For, ultimately, love is a choice; not a one off choice either, but a constant choosing, a perpetual choice. A perpetual choice, in the first instance, of a dedication to God, and then to the other, a constant choosing that sinks in so that it becomes part of the very depths of us, so that the choosing becomes instinctual. These two commandments are the greatest in the law because that choosing, that love, encompasses the whole point of the law – all the laws about worship, and conducting business and so on are caught up in those two commands – love of God and love of neighbour. But they are commands for something you can’t regulate for: commandments to choose a relationship, first and foremost; with God, but also with our neighbour ‘as ourselves’. It is that relationship, that choosing of that relationship, which is our priority, and on which hang all the law and the prophets. Just think of the prophets: are they not concerned with the failures of the relationship with God and with the neighbour, primarily? All the punishment warnings: are they not there to warn the prophets’ hearers of the consequences of their choosing to ‘love’ idols, and to refuse love of their neighbour? Could our response be to look more closely at our own choices, and how closely they link with our love of God and neighbour?


Yet love is not only a choice, but also a surrender: a surrender to God, first and foremost, who are Love; a choosing to surrender ourselves to God, but a choosing, a surrender that cannot happen without God. We cannot choose love in isolation from God, who is with us, calling us, drawing us further in to that surrender. It is a denying of ourselves, taking up of our cross and following God – that choice of love, of relationship, which has to be a choosing, yet at the same time can be no choice for it is God who calls us and God who does it.


But love involves more than surrender, it also involves acceptance: acceptance of the fact of Love; acceptance of the fact that I am loved; acceptance of the fact that we are loved; acceptance of the fact that I can do nothing to earn this love, that I am not wholly worthy of it, and neither is anyone else; acceptance of the fact that it is not a competition.

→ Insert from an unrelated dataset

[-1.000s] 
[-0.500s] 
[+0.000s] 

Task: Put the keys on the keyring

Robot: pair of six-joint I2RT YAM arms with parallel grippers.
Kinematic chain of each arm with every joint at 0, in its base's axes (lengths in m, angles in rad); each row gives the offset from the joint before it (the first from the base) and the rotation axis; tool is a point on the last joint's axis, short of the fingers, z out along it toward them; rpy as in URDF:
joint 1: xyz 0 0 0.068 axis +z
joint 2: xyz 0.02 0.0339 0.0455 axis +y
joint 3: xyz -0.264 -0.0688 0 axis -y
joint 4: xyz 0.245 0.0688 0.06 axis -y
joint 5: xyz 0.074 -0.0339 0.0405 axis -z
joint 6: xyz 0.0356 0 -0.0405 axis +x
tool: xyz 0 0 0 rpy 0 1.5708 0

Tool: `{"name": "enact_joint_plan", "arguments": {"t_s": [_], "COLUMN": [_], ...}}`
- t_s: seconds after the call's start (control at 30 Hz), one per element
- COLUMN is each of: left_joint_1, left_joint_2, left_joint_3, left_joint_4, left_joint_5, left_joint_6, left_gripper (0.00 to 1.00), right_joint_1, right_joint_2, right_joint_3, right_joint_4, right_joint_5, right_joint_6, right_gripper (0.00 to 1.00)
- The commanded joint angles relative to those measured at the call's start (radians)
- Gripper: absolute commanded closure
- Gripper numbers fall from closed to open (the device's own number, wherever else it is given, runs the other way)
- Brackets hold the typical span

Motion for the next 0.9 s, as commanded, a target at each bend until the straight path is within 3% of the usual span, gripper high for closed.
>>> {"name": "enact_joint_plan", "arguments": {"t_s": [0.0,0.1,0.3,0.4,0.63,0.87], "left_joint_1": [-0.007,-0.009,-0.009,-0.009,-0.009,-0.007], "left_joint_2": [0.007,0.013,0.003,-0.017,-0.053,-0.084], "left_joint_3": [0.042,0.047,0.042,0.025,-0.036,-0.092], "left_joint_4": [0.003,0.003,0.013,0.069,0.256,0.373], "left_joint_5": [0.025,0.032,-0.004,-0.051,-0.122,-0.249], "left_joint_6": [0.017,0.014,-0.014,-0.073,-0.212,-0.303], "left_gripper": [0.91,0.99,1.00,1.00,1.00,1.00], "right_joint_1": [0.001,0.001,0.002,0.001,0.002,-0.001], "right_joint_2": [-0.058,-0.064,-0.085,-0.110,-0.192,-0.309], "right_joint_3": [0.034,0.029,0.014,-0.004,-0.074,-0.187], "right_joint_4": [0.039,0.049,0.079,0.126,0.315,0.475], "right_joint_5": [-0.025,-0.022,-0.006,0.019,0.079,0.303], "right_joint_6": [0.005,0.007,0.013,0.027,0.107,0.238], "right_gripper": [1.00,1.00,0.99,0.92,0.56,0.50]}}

It is an acceptance, firstly, of the love of God for me, which I can never deserve, but only respond to; but also an acceptance of the fact that this is true of others, both those I love and those I cannot stand (who may sometimes be the same person...). Somehow, acceptance of the overwhelming, total nature of God’s love for me, even if we can only catch a glimpse of it, can only lead to a response of increasing love for God, of increasing relationship with that Love. A relationship which can, and should, spill over to our relationship with others, however complicated and however much we fail.


For love is not something you can legislate for; it is a relationship which grows and changes; a journey in which we fail and learn. It is a constant choosing, a constant surrender; never a one-off ‘oh, I’ve got there at last’, but a perpetual, deepening relationship. One which involves some regular questioning of ourselves:


Do I choose love? and what is preventing or inhibiting that choice?

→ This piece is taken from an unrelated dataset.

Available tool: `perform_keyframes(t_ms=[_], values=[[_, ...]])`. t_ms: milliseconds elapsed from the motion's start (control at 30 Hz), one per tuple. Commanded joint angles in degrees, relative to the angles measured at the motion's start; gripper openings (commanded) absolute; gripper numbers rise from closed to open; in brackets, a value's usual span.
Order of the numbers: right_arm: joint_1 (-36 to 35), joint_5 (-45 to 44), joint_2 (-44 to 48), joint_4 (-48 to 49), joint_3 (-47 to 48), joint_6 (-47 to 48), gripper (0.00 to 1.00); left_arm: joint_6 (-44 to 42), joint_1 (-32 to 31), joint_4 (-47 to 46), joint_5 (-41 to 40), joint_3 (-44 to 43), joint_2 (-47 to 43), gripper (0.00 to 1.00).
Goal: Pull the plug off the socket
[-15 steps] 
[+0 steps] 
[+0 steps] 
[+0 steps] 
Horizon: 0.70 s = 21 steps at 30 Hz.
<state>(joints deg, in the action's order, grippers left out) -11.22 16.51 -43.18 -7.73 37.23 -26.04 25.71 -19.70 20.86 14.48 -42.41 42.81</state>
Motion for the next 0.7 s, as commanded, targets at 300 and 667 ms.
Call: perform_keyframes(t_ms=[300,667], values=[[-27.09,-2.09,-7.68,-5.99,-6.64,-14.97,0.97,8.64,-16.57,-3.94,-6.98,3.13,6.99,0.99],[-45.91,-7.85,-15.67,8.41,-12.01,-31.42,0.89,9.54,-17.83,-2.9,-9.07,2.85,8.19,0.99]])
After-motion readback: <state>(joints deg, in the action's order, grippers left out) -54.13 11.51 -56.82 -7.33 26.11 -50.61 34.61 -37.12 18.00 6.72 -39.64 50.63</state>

Do I surrender to God’s love? and what keeps me from that total surrender? can I let go of all that keeps me from surrendering?

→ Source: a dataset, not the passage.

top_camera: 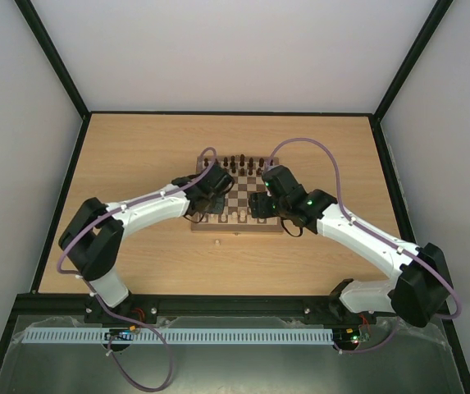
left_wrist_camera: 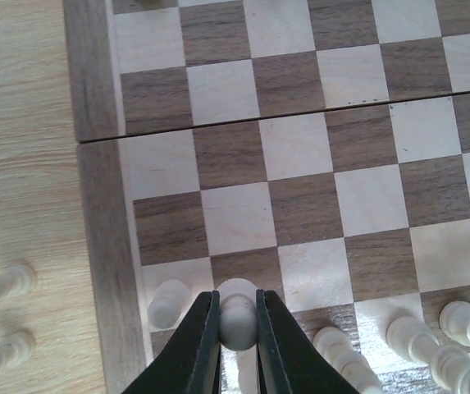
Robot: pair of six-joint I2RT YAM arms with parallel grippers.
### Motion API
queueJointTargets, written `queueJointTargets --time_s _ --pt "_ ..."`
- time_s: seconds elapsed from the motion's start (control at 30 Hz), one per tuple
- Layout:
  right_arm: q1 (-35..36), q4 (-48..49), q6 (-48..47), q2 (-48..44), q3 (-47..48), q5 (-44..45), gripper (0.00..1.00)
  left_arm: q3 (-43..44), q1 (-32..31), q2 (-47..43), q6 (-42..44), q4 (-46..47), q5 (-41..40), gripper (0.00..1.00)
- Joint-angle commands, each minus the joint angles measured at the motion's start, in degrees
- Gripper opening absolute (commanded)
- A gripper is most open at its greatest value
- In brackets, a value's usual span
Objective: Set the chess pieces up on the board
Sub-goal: Place the chess piece on the chessboard.
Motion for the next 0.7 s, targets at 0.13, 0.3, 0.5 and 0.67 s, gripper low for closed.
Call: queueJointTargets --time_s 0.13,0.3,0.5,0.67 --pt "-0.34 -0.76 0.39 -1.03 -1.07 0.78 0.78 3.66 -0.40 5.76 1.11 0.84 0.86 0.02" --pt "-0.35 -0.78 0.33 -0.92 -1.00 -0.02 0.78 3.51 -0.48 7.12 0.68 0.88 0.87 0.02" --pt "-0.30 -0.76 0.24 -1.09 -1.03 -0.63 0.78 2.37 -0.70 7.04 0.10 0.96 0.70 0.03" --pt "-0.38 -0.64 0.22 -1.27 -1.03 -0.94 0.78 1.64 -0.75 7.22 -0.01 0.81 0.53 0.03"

Do I accept the total, immense love of God for me? and for those around me? do I accept the fact of that love, even through the dark times, when I cannot feel it, and can only cling on, if necessary by my fingernails?


Do I choose, surrender to and accept the relationship which our God is holding out to me? Do I choose to go on choosing, surrendering and accepting ever deeper? and do I choose, surrender and accept that this love, this relationship, will also apply to others?